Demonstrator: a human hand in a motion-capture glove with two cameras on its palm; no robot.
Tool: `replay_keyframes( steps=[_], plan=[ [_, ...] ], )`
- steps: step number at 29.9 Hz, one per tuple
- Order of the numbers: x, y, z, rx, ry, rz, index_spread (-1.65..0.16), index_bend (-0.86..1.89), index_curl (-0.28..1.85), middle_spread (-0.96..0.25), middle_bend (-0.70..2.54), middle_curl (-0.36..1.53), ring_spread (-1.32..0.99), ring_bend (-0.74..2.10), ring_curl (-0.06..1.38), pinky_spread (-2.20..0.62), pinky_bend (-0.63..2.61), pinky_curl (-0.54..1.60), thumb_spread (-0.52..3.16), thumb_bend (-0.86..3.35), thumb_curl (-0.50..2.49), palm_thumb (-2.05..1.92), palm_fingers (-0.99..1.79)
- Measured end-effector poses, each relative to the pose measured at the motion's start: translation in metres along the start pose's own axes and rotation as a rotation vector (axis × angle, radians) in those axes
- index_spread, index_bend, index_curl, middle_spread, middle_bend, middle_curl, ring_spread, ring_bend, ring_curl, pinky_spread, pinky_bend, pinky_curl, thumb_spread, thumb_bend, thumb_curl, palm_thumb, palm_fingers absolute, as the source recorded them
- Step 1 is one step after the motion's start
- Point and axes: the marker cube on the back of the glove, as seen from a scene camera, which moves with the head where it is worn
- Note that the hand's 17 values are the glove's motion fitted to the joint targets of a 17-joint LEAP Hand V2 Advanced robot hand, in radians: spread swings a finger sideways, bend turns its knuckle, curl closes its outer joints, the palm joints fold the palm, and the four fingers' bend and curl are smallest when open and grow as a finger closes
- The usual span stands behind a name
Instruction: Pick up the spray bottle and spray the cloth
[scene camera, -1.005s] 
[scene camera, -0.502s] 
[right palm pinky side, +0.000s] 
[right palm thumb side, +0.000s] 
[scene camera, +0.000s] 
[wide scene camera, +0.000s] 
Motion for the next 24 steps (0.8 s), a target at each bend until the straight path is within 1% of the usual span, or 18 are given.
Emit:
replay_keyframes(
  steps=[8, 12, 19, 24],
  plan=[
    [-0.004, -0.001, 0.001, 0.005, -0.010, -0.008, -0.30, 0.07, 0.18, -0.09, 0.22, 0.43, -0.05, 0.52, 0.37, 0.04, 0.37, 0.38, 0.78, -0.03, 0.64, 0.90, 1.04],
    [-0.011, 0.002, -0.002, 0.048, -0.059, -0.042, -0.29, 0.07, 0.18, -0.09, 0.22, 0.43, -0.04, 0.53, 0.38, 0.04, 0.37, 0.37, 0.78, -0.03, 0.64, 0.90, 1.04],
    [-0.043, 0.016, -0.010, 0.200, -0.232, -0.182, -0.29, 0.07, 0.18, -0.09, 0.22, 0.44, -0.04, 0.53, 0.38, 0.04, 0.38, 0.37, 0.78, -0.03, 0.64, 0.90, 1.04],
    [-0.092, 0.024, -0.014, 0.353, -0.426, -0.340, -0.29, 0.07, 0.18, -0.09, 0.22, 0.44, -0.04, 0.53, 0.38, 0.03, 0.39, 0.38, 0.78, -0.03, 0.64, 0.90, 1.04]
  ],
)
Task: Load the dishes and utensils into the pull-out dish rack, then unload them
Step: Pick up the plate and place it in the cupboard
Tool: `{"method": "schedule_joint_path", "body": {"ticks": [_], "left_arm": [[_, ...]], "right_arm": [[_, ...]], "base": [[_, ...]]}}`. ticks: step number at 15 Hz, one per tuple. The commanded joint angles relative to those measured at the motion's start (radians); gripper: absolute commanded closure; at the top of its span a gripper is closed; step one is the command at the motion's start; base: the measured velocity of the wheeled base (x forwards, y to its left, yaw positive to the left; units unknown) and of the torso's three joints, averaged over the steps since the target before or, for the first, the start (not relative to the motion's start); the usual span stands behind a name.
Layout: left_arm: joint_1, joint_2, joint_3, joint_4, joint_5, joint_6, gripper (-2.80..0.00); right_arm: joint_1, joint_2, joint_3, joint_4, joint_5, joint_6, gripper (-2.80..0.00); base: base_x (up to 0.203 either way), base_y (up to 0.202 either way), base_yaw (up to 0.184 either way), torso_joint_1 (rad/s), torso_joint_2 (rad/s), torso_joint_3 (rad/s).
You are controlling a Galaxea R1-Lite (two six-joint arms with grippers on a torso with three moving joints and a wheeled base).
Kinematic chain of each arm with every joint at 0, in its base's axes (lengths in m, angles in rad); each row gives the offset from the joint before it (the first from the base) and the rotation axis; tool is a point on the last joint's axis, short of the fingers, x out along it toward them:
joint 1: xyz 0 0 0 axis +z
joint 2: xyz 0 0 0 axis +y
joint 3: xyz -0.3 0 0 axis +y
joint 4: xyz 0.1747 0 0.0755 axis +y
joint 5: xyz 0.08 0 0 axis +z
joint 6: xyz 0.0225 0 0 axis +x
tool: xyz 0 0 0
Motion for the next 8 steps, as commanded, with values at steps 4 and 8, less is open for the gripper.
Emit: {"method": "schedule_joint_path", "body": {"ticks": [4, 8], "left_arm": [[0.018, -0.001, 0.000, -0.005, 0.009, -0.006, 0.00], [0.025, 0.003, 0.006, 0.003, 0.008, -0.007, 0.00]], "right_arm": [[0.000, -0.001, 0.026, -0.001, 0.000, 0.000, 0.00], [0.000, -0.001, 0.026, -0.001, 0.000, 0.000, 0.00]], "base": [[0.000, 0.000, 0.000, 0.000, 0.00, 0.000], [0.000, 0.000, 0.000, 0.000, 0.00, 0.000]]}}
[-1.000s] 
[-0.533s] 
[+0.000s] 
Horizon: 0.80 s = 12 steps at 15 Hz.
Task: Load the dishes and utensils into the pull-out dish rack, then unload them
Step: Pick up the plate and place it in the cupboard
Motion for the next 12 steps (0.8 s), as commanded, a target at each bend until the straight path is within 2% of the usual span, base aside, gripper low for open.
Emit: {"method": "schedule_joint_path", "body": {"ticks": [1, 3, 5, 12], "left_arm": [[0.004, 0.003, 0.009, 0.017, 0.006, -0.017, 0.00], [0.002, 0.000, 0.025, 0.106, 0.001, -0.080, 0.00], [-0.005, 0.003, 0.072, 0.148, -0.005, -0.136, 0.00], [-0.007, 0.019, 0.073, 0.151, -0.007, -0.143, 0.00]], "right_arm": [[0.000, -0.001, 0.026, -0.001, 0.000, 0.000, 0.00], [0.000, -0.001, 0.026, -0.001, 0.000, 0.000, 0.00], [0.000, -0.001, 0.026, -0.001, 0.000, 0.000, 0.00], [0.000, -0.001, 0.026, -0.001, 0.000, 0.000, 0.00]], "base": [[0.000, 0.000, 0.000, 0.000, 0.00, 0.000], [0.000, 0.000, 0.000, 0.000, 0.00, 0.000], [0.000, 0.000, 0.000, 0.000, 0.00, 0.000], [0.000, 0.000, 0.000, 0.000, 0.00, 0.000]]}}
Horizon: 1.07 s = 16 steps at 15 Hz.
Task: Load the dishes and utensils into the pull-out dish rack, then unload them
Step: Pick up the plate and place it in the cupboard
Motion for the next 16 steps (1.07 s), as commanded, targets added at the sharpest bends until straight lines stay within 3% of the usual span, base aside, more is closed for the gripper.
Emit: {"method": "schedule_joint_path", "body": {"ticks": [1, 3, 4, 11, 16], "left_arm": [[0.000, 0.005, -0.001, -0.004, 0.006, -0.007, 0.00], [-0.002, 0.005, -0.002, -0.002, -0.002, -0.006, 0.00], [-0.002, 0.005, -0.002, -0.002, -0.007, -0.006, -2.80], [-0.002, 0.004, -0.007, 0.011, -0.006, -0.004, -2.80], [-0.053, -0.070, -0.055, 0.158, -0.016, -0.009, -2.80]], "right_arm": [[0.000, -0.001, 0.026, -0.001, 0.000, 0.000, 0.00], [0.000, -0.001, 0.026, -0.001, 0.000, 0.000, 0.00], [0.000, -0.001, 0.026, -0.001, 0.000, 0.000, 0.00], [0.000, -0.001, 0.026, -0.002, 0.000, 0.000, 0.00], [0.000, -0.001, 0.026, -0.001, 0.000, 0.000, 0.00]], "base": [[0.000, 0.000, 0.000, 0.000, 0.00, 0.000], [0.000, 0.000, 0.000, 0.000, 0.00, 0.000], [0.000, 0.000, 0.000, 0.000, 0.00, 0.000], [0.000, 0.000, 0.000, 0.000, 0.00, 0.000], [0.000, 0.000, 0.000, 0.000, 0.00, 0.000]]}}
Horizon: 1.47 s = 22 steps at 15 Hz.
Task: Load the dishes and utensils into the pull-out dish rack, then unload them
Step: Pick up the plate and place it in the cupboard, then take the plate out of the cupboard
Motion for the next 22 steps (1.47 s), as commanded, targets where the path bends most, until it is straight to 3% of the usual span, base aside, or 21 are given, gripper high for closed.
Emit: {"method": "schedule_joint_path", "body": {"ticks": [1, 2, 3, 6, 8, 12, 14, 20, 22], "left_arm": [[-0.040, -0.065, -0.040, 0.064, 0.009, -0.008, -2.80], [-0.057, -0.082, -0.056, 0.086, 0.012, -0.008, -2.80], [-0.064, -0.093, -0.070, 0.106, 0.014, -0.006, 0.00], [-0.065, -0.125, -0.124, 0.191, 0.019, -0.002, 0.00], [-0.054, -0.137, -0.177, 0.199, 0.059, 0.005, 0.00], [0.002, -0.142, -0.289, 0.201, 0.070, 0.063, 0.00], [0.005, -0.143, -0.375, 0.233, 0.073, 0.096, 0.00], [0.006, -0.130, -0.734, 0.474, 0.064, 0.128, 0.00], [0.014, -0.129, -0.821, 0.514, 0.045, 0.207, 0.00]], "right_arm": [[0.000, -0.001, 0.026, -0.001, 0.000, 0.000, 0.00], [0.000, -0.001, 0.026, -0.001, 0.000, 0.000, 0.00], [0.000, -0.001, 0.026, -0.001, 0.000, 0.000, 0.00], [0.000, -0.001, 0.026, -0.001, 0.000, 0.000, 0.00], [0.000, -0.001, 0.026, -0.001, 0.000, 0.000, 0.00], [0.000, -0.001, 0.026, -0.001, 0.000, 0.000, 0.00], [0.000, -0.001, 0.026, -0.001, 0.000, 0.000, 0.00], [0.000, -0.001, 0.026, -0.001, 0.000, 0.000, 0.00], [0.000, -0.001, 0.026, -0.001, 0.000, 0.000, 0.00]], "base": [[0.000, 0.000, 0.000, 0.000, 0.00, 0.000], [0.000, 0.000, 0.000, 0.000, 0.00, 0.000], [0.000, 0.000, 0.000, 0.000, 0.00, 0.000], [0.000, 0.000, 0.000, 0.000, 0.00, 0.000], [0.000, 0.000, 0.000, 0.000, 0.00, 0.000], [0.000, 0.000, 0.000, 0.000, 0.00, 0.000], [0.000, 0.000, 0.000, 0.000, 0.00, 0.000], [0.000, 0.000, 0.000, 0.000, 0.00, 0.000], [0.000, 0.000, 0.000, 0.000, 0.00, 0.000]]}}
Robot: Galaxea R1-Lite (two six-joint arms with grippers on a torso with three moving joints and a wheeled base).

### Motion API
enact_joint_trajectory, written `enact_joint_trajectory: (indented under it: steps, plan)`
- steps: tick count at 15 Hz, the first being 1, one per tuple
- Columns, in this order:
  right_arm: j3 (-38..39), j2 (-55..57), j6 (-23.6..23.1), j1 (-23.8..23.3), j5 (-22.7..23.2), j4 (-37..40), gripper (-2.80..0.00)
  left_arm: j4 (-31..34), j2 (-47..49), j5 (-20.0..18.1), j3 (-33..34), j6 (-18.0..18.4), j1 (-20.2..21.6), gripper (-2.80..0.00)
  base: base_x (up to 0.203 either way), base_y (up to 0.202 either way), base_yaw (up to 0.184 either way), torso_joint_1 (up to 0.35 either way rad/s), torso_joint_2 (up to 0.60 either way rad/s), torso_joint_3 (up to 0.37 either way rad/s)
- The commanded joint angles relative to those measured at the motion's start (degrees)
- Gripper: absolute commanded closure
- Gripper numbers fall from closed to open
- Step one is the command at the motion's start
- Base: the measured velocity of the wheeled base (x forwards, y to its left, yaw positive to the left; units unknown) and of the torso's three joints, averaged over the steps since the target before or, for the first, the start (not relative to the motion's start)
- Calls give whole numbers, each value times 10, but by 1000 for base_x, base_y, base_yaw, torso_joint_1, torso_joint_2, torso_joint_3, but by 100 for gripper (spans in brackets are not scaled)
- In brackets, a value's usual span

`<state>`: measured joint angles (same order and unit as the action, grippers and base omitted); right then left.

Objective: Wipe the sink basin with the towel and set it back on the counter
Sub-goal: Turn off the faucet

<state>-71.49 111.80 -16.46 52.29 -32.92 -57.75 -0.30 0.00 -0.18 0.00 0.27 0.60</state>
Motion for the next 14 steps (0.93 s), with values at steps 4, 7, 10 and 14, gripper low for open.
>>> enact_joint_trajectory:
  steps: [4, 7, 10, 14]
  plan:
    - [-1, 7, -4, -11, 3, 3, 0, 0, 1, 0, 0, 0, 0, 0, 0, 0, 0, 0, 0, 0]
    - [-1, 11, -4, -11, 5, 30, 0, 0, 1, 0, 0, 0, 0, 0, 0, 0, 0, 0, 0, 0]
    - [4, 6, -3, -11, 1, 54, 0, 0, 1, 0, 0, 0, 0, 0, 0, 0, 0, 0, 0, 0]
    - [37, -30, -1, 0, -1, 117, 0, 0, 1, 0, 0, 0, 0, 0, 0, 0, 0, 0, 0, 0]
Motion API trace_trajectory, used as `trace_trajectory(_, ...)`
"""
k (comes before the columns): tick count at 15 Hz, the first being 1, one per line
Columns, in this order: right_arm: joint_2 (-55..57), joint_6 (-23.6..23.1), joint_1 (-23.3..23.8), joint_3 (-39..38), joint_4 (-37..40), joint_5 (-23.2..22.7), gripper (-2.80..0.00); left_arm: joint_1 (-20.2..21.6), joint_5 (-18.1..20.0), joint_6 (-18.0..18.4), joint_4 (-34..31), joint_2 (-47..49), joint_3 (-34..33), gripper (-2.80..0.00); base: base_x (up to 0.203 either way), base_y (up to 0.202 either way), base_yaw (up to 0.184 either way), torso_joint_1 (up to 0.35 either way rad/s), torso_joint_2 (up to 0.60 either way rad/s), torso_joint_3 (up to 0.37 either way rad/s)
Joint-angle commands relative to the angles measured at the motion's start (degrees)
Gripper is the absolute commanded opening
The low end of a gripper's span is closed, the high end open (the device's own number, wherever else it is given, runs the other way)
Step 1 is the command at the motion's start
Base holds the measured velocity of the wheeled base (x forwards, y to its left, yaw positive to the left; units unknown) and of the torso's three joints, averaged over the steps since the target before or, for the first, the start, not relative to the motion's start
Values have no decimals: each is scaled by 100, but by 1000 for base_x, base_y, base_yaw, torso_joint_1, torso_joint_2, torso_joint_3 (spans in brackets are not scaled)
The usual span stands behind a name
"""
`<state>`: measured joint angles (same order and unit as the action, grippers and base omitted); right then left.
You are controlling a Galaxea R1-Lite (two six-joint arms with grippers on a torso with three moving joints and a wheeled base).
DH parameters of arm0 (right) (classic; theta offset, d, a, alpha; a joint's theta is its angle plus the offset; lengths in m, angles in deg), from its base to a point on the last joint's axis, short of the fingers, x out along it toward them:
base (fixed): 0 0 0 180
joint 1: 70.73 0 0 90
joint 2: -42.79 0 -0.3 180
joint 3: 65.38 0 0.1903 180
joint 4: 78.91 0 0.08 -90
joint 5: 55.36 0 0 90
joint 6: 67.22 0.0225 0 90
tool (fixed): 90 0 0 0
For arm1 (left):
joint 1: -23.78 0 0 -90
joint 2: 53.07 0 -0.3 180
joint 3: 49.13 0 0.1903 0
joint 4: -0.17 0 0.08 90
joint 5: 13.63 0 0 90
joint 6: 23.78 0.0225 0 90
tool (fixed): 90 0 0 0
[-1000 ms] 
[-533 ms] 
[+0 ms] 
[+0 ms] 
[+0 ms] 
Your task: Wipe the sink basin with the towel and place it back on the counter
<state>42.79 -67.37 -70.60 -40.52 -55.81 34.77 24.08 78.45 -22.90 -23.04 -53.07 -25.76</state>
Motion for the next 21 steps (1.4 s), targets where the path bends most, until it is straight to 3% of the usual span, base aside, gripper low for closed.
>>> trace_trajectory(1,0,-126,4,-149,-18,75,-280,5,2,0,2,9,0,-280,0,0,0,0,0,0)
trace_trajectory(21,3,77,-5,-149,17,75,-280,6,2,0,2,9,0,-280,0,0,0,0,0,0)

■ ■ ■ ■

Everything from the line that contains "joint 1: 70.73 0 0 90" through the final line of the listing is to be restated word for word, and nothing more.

joint 1: 70.73 0 0 90
joint 2: -42.79 0 -0.3 180
joint 3: 65.38 0 0.1903 180
joint 4: 78.91 0 0.08 -90
joint 5: 55.36 0 0 90
joint 6: 67.22 0.0225 0 90
tool (fixed): 90 0 0 0
For arm1 (left):
joint 1: -23.78 0 0 -90
joint 2: 53.07 0 -0.3 180
joint 3: 49.13 0 0.1903 0
joint 4: -0.17 0 0.08 90
joint 5: 13.63 0 0 90
joint 6: 23.78 0.0225 0 90
tool (fixed): 90 0 0 0
[-1000 ms] 
[-533 ms] 
[+0 ms] 
[+0 ms] 
[+0 ms] 
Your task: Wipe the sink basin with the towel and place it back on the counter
<state>42.79 -67.37 -70.60 -40.52 -55.81 34.77 24.08 78.45 -22.90 -23.04 -53.07 -25.76</state>
Motion for the next 21 steps (1.4 s), targets where the path bends most, until it is straight to 3% of the usual span, base aside, gripper low for closed.
>>> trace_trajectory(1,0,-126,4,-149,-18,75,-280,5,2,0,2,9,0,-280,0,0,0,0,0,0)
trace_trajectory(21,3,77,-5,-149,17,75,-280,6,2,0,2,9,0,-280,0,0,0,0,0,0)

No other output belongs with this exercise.